Fetal Mortality in the Delta

Authors: Adam T. Sandlin, MD, Janet M. Bronstein, PhD, Nader Z. Rabie, MD, Paul J. Wendel, MD, Dawn S. Hughes, MD, Everett F. Magann, MD

Abstract

Objectives: To compare the fetal mortality rate in the Delta counties of a state in the Mississippi Delta region of the United States with that of the non-Delta counties of the same state.

Methods: Hospital discharge data for maternal hospitalizations were linked to fetal death and birth certificates for 2004–2010. Data on maternal characteristics and comorbidities and pregnancy characteristics and outcomes were evaluated. The frequency of characteristics of pregnant women and pregnancy outcomes between Delta and non-Delta areas of the state was compared.

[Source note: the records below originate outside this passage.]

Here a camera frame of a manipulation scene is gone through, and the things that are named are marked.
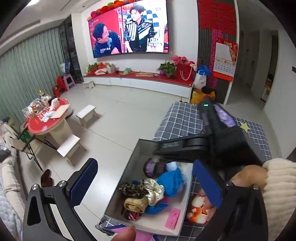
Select wall calendar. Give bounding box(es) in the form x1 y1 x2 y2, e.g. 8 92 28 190
212 37 238 81

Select cream polka dot scrunchie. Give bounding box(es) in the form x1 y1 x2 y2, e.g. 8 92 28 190
141 178 165 206

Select beige sofa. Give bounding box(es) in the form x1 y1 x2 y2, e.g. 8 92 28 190
0 120 30 241

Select potted green plant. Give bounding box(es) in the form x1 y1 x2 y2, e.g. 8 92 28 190
157 61 177 78

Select dark red slippers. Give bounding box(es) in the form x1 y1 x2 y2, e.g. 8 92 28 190
40 169 55 188

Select red gift bag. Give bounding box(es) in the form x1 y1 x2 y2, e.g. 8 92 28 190
176 63 193 81

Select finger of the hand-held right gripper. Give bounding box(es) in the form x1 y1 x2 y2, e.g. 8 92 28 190
162 154 202 164
154 136 210 156

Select pink artificial flowers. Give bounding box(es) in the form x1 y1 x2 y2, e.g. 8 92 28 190
171 52 197 67

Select yellow box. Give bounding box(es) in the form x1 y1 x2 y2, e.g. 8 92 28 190
190 89 216 105

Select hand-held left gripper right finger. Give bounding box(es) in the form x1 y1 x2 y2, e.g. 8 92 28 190
193 159 269 241

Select leopard print cloth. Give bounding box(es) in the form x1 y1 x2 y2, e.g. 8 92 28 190
119 182 148 198

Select red plastic stool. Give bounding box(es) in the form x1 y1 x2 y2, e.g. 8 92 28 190
53 76 67 96

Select white wooden stool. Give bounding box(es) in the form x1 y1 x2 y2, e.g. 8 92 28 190
76 105 99 128
57 134 86 166

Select purple striped knit sock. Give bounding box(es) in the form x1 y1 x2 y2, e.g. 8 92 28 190
143 158 167 179

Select beige cloth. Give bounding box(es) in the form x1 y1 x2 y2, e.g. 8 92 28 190
124 196 149 214

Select person's right hand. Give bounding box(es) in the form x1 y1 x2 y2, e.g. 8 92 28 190
230 165 269 192

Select white shopping bag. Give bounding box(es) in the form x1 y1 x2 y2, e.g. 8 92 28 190
193 71 207 88

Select red paper wall decoration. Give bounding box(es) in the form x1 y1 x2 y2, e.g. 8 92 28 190
197 0 238 35

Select pink foam sheet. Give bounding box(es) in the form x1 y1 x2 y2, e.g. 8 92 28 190
165 208 181 229

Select round red table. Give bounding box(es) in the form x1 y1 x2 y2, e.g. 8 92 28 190
22 97 74 149

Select blue bag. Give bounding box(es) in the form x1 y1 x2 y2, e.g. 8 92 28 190
198 65 212 77

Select grey storage box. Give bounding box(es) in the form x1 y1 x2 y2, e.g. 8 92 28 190
104 138 204 236

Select large television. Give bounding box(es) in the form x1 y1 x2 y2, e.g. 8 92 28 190
87 0 170 58

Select pale fluffy cloth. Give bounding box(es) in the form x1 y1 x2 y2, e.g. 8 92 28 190
165 162 179 173

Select pink plastic stool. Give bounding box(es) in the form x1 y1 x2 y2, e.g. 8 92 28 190
63 75 76 91

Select grey checked mat with stars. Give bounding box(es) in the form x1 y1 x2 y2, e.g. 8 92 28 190
151 101 273 241

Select black folding frame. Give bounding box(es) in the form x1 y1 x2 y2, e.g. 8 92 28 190
9 130 47 172

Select white cabinet with red top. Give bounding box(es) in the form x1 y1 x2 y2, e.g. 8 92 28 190
83 70 195 99

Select grey-green curtains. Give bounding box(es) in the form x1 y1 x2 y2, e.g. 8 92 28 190
0 25 70 121

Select blue mesh cloth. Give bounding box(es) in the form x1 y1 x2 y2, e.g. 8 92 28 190
157 168 189 197
145 202 170 215

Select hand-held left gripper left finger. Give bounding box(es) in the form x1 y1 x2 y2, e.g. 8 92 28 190
22 158 99 241

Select person's left hand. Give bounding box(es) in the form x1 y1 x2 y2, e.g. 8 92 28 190
110 226 137 241

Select flower bouquet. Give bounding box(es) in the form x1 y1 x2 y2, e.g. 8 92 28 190
85 62 109 76

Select fox print packet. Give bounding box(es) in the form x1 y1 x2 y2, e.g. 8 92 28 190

Results: There were a total of 248,255 singleton births, of which 35,605 occurred in the Delta counties. Delta patients were more likely to be younger than 20 years old, African American, multigravida, Medicaid recipients, smokers, and not married ( P < 0.001) when compared with the non-Delta patients. The overall odds of fetal death within Delta counties are 1.40 times (95% confidence interval [CI] 1.22–1.61) higher than the non-Delta counties, and the odds of fetal death at ≤28 weeks are 1.56 times (95% CI 1.28–1.91) higher. After controlling for maternal age, race/ethnicity, level of prenatal care, and maternal comorbidities, the odds of fetal death remained 1.21 times higher (95% CI 1.05–1.41) and 1.28 times higher at ≤28 weeks’ gestational age (95% CI 1.03–1.60).

Conclusions: Fetal mortality is significantly greater in the Delta counties compared with the non-Delta counties, with a 21% increase in the odds of overall fetal death in the Delta counties compared with non-Delta counties and a 28% increase in the odds of fetal death at ≤28 weeks.